Cosmetic dentistry is a method of professional oral care that focuses on improving the appearance of your teeth. And although cosmetic dentistry procedures are usually elective rather than essential, some treatment cases also provide restorative benefits. Learn about the most common procedures and how they work.
1. Inlays and Onlays
This cosmetic dentistry procedure is also known as indirect fillings, which are made by a dental laboratory. They are used when a tooth has mild to moderate decay or insufficient tooth structure to support a filling. Provided there is no damage to the tooth cusps, the inlay is placed directly onto the tooth surface. However, when the cusp or a more significant portion of the tooth is damaged, your dentist may use an onlay to cover the tooth’s entire surface.
Inlays and onlays were once made of gold but typically are made in a dental laboratory from a composite of porcelain or ceramic material and attached to the teeth with adhesive dental cement. They provide support to strengthen teeth, restore their shape, and avoid any further decay or deterioration.
2. Composite Bonding
Composite bonding refers to the repair of decayed, damaged, or discolored teeth using material that resembles tooth enamel color. Your dentist drills out the tooth decay then applies the composite onto the tooth’s surface, and then “sculpts” it into the right shape before curing it with a high-intensity light. Also referred to as “bonding,” this procedure effectively covers the tooth’s damage and gives the appearance of a healthy tooth in its place.
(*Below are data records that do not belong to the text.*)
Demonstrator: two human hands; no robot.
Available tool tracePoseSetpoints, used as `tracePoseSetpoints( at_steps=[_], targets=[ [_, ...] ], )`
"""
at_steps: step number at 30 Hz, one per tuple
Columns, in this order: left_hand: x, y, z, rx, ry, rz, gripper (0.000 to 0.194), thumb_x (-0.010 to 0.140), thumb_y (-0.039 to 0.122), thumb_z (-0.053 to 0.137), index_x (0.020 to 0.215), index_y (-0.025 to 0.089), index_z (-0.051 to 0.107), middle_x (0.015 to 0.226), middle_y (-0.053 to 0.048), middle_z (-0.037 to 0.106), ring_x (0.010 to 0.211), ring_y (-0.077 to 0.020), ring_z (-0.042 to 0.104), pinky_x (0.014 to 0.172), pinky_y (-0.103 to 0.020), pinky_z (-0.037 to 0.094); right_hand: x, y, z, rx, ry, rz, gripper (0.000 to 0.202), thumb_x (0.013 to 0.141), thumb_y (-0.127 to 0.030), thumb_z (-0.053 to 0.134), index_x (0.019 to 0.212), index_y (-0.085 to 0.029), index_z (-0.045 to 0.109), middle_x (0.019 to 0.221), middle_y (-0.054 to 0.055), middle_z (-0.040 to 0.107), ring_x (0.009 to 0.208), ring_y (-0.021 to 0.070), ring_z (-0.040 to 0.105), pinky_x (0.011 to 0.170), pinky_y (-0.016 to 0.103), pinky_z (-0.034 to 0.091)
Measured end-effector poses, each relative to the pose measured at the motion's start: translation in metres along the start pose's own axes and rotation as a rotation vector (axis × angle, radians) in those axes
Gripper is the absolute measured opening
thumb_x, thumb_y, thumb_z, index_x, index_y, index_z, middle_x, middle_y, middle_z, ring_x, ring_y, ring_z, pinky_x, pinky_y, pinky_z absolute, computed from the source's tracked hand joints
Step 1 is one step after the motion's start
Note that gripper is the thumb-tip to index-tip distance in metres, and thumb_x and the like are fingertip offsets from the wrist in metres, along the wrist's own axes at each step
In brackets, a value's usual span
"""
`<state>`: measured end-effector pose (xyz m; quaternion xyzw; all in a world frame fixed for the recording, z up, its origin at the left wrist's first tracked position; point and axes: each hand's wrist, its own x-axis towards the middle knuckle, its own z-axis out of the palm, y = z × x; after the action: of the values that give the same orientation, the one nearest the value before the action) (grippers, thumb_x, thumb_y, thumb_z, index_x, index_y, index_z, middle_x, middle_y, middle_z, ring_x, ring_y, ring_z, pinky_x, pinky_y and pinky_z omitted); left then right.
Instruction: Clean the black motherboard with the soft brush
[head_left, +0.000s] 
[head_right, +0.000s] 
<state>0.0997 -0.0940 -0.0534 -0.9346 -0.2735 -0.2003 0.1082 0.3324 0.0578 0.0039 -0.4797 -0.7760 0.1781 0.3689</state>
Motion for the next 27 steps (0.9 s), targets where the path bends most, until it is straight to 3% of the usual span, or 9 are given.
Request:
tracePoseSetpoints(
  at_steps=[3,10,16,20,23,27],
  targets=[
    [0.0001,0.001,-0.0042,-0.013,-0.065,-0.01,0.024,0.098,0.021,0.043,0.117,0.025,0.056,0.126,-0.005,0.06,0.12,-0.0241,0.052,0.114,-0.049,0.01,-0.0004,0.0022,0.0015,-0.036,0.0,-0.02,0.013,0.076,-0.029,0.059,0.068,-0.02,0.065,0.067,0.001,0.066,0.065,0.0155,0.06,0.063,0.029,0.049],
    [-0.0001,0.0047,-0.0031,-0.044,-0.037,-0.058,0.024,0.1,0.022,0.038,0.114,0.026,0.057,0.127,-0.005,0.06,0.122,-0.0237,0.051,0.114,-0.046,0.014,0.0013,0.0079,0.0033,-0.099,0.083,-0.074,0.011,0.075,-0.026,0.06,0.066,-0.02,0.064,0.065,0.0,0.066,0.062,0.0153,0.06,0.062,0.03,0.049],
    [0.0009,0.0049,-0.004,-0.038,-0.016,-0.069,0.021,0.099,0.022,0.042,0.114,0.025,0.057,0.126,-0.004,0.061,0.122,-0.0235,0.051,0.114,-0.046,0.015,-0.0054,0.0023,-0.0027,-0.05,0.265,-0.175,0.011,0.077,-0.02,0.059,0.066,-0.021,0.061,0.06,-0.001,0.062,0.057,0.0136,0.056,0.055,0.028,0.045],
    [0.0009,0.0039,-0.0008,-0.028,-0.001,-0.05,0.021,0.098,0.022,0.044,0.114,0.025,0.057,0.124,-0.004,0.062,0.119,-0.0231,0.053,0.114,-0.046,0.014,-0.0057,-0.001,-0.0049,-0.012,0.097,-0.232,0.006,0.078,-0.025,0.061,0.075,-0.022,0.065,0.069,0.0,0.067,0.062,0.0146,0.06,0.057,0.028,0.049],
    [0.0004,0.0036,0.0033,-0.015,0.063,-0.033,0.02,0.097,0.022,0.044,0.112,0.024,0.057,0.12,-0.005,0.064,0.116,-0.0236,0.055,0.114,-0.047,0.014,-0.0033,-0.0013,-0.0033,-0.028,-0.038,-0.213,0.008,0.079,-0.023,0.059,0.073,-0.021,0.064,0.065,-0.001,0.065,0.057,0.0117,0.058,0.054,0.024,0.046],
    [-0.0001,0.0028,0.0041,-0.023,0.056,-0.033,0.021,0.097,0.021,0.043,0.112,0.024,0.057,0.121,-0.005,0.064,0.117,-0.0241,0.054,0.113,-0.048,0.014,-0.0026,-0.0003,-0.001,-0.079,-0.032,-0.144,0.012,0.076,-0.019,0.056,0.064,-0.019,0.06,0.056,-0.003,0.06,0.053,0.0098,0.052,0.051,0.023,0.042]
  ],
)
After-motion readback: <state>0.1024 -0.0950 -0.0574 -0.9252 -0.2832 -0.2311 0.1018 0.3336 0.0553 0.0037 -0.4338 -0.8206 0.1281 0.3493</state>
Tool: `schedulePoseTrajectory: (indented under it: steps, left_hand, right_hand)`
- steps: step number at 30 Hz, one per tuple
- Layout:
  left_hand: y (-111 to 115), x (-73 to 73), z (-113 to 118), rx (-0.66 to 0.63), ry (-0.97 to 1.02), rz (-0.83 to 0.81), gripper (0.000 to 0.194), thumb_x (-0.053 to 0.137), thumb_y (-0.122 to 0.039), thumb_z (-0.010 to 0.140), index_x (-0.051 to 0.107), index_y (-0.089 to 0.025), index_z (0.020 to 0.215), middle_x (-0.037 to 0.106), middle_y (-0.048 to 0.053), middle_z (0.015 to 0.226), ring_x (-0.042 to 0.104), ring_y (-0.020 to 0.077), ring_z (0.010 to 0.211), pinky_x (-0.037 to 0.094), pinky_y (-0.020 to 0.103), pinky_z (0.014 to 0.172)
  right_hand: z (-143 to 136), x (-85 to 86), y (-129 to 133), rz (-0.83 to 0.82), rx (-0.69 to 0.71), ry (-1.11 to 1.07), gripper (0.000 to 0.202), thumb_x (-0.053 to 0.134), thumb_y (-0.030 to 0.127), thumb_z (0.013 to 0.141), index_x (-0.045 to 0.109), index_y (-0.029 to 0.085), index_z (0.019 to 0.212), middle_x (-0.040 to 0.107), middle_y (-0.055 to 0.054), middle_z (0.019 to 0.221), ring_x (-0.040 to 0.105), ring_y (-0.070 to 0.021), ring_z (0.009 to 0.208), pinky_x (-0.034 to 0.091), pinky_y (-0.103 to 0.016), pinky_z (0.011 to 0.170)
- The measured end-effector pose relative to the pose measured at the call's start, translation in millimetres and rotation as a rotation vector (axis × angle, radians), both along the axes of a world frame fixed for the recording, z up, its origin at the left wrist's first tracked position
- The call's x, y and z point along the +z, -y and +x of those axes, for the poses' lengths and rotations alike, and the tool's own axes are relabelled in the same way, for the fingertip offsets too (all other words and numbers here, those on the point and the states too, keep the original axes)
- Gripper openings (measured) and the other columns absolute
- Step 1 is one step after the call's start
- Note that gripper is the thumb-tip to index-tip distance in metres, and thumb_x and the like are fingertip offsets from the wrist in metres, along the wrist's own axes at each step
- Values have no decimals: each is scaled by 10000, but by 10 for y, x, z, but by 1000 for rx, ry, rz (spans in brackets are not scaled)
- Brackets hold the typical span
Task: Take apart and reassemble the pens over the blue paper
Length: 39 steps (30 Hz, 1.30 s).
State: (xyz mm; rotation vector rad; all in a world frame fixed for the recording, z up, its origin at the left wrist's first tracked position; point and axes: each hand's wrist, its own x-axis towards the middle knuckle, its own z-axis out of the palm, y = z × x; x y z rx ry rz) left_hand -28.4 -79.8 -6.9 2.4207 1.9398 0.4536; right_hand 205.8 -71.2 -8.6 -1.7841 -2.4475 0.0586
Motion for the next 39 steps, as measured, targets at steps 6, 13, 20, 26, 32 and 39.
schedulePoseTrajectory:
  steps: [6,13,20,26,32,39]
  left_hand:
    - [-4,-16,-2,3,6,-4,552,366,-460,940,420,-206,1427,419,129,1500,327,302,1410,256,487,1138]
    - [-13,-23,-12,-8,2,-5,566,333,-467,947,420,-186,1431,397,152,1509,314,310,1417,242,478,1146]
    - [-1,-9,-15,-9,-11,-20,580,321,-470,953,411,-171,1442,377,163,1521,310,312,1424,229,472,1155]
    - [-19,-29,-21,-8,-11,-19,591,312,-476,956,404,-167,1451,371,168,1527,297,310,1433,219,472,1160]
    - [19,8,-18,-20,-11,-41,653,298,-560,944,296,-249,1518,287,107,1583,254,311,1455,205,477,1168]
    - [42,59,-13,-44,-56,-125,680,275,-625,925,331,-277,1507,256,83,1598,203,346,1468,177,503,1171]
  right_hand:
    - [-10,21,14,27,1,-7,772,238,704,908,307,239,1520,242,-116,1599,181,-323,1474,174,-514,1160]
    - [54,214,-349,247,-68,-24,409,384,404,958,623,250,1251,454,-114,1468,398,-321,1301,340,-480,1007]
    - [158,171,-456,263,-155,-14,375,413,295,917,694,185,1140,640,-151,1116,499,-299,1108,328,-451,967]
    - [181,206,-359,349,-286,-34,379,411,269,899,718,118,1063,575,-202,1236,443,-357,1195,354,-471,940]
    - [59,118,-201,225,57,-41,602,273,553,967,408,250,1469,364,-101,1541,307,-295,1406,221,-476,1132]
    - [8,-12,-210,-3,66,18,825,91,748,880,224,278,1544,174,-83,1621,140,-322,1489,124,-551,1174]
Bonding is one of the least expensive cosmetic dentistry procedures available to patients with tooth decay, chipped or cracked teeth, and worn-down edges.
3. Dental Veneers
Typically manufactured from medical-grade ceramic, dental veneers are custom-made caps that go over your natural teeth. They look exceptionally realistic and can resolve numerous cosmetic problems, ranging from crooked teeth to cracked or damaged enamel to noticeable gaps between two teeth. The dentist applies the veneer to the front of each tooth using a dental adhesive.
4. Dental Implants
Dental implants are used to replace lost or damaged teeth. The dentist inserts a small titanium screw into the jaw at the site of the missing tooth, which serves as the support for a crown. These implants are almost indistinguishable from the surrounding natural teeth. Once the bone and supporting tissue fuse to the implant, they are permanently secured into place. Patients need to practice diligent oral hygiene during the implant placement period and after the implant procedure is completed to clean plaque and food debris from the area.
If you’re considering cosmetic dentistry procedures, it’s vital to find a cosmetic dentist who specifically offers the option you’re interested in. They will give you more guidance on which procedures would be best for you.